Items from a data source
┌──

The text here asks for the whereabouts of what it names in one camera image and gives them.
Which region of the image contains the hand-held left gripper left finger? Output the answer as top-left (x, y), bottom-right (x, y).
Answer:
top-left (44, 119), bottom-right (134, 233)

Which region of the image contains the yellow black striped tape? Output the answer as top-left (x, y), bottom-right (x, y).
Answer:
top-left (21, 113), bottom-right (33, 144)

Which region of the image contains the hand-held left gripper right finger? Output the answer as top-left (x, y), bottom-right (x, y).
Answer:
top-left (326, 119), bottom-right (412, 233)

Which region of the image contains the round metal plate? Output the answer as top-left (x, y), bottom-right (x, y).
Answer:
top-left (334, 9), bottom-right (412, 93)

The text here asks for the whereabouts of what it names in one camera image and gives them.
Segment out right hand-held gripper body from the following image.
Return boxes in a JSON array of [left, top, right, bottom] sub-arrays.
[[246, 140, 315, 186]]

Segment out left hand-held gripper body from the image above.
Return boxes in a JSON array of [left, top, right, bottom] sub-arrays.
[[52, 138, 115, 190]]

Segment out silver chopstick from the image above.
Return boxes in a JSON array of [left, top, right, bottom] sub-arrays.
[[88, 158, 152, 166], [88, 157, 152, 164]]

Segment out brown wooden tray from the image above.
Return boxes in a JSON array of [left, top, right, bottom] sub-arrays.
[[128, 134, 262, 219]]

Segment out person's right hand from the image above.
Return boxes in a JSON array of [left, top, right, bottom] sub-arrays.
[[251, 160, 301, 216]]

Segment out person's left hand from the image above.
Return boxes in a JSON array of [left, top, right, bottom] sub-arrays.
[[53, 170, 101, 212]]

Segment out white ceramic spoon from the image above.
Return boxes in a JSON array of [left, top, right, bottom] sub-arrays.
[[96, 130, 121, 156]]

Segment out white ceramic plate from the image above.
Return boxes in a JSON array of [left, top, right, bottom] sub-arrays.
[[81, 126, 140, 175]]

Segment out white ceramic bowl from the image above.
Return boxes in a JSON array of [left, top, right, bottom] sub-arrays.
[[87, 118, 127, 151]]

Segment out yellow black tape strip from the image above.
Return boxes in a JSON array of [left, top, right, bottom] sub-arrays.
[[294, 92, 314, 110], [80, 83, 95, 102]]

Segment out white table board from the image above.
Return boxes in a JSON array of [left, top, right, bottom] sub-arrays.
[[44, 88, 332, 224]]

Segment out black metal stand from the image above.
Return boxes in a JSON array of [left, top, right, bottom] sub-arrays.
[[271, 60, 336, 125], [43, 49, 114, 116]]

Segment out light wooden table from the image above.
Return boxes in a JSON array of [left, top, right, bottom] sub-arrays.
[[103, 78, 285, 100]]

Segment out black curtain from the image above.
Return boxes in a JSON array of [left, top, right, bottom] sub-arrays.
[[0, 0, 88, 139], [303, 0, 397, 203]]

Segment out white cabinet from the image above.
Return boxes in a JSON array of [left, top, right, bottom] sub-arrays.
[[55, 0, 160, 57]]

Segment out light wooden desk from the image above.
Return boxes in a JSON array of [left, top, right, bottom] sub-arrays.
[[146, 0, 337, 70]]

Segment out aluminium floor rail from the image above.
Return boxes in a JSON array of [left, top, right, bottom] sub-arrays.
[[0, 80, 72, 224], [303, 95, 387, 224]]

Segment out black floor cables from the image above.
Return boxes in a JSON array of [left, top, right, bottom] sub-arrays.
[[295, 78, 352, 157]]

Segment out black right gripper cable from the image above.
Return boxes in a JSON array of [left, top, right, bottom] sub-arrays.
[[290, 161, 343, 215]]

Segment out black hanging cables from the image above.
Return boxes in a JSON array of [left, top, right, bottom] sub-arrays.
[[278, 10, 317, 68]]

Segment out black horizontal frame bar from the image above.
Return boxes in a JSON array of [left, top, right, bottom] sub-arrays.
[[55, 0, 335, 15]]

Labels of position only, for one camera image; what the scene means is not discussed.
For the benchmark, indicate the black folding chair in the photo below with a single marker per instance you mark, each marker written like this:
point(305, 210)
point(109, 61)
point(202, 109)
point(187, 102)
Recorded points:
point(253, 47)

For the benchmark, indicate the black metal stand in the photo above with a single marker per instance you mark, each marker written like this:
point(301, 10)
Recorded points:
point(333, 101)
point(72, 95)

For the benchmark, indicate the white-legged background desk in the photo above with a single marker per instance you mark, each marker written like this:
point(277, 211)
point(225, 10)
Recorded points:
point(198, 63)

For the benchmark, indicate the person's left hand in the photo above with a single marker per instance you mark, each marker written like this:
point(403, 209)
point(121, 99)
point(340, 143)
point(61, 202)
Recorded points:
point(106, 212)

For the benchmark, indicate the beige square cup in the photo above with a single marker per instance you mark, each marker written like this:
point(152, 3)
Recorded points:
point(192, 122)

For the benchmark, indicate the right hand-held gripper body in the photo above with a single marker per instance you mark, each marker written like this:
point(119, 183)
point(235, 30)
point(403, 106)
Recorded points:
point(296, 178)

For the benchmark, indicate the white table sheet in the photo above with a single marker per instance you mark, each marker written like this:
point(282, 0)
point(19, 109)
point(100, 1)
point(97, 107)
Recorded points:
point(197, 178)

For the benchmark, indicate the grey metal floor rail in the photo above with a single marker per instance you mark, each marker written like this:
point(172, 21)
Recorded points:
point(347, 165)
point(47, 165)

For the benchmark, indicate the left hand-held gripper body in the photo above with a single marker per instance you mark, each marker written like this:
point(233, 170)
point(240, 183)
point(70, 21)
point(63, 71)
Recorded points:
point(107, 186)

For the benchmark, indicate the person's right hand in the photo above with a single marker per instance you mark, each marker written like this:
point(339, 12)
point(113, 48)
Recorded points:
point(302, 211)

└──

[Problem statement]
Could you retype every record above exactly as it appears?

[Answer box]
The text here asks for the whereabouts of what it names in one camera image and gives them.
Which region of the image contains the hand-held left gripper left finger? Output the answer as top-left (x, y), bottom-right (x, y).
Answer:
top-left (44, 119), bottom-right (134, 233)

Which region of the image contains the yellow black striped tape? Output the answer as top-left (x, y), bottom-right (x, y).
Answer:
top-left (21, 113), bottom-right (33, 144)

Which region of the image contains the hand-held left gripper right finger? Output the answer as top-left (x, y), bottom-right (x, y).
Answer:
top-left (326, 119), bottom-right (412, 233)

Which region of the image contains the round metal plate? Output the answer as top-left (x, y), bottom-right (x, y).
Answer:
top-left (334, 9), bottom-right (412, 93)

The text here asks for the whereabouts of what it names in one camera image and gives them.
Segment out right hand-held gripper body from the following image.
Return boxes in a JSON array of [left, top, right, bottom] sub-arrays.
[[246, 140, 315, 186]]

Segment out left hand-held gripper body from the image above.
Return boxes in a JSON array of [left, top, right, bottom] sub-arrays.
[[52, 138, 115, 190]]

Segment out silver chopstick from the image above.
Return boxes in a JSON array of [left, top, right, bottom] sub-arrays.
[[88, 158, 152, 166], [88, 157, 152, 164]]

Segment out brown wooden tray from the image above.
Return boxes in a JSON array of [left, top, right, bottom] sub-arrays.
[[128, 134, 262, 219]]

Segment out person's right hand from the image above.
Return boxes in a JSON array of [left, top, right, bottom] sub-arrays.
[[251, 160, 301, 216]]

Segment out person's left hand from the image above.
Return boxes in a JSON array of [left, top, right, bottom] sub-arrays.
[[53, 170, 101, 212]]

Segment out white ceramic spoon from the image above.
Return boxes in a JSON array of [left, top, right, bottom] sub-arrays.
[[96, 130, 121, 156]]

Segment out white ceramic plate from the image above.
Return boxes in a JSON array of [left, top, right, bottom] sub-arrays.
[[81, 126, 140, 175]]

Segment out white ceramic bowl from the image above.
Return boxes in a JSON array of [left, top, right, bottom] sub-arrays.
[[87, 118, 127, 151]]

Segment out yellow black tape strip from the image above.
Return boxes in a JSON array of [left, top, right, bottom] sub-arrays.
[[294, 92, 314, 110], [80, 83, 95, 102]]

Segment out white table board from the image above.
Return boxes in a JSON array of [left, top, right, bottom] sub-arrays.
[[44, 88, 332, 224]]

Segment out black metal stand from the image above.
Return boxes in a JSON array of [left, top, right, bottom] sub-arrays.
[[271, 60, 336, 125], [43, 49, 114, 116]]

Segment out light wooden table from the image above.
Return boxes in a JSON array of [left, top, right, bottom] sub-arrays.
[[103, 78, 285, 100]]

Segment out black curtain from the image above.
Return boxes in a JSON array of [left, top, right, bottom] sub-arrays.
[[0, 0, 88, 139], [303, 0, 397, 203]]

Segment out white cabinet from the image above.
Return boxes in a JSON array of [left, top, right, bottom] sub-arrays.
[[55, 0, 160, 57]]

Segment out light wooden desk from the image above.
Return boxes in a JSON array of [left, top, right, bottom] sub-arrays.
[[146, 0, 337, 70]]

Segment out aluminium floor rail from the image above.
Return boxes in a JSON array of [left, top, right, bottom] sub-arrays.
[[0, 80, 72, 224], [303, 95, 387, 224]]

Segment out black floor cables from the image above.
Return boxes in a JSON array of [left, top, right, bottom] sub-arrays.
[[295, 78, 352, 157]]

Segment out black right gripper cable from the image above.
Return boxes in a JSON array of [left, top, right, bottom] sub-arrays.
[[290, 161, 343, 215]]

Segment out black hanging cables from the image above.
Return boxes in a JSON array of [left, top, right, bottom] sub-arrays.
[[278, 10, 317, 68]]

Segment out black horizontal frame bar from the image above.
Return boxes in a JSON array of [left, top, right, bottom] sub-arrays.
[[55, 0, 335, 15]]

Labels of position only, for one camera image; what the scene means is not discussed.
For the benchmark, indicate the black folding chair in the photo below with a single marker per instance you mark, each marker written like this:
point(305, 210)
point(109, 61)
point(202, 109)
point(187, 102)
Recorded points:
point(253, 47)

For the benchmark, indicate the black metal stand in the photo above with a single marker per instance you mark, each marker written like this:
point(301, 10)
Recorded points:
point(333, 101)
point(72, 95)

For the benchmark, indicate the white-legged background desk in the photo above with a single marker per instance you mark, each marker written like this:
point(277, 211)
point(225, 10)
Recorded points:
point(198, 63)

For the benchmark, indicate the person's left hand in the photo above with a single marker per instance you mark, each marker written like this:
point(403, 209)
point(121, 99)
point(340, 143)
point(61, 202)
Recorded points:
point(106, 212)

For the benchmark, indicate the beige square cup in the photo above with a single marker per instance you mark, each marker written like this:
point(152, 3)
Recorded points:
point(192, 122)

For the benchmark, indicate the right hand-held gripper body in the photo above with a single marker per instance you mark, each marker written like this:
point(119, 183)
point(235, 30)
point(403, 106)
Recorded points:
point(296, 178)

For the benchmark, indicate the white table sheet in the photo above with a single marker per instance you mark, each marker written like this:
point(282, 0)
point(19, 109)
point(100, 1)
point(97, 107)
Recorded points:
point(197, 178)

For the benchmark, indicate the grey metal floor rail in the photo above with a single marker per instance you mark, each marker written like this:
point(172, 21)
Recorded points:
point(347, 165)
point(47, 165)

For the benchmark, indicate the left hand-held gripper body in the photo above with a single marker per instance you mark, each marker written like this:
point(233, 170)
point(240, 183)
point(70, 21)
point(63, 71)
Recorded points:
point(107, 186)

For the benchmark, indicate the person's right hand in the photo above with a single marker per instance you mark, each marker written like this:
point(339, 12)
point(113, 48)
Recorded points:
point(302, 211)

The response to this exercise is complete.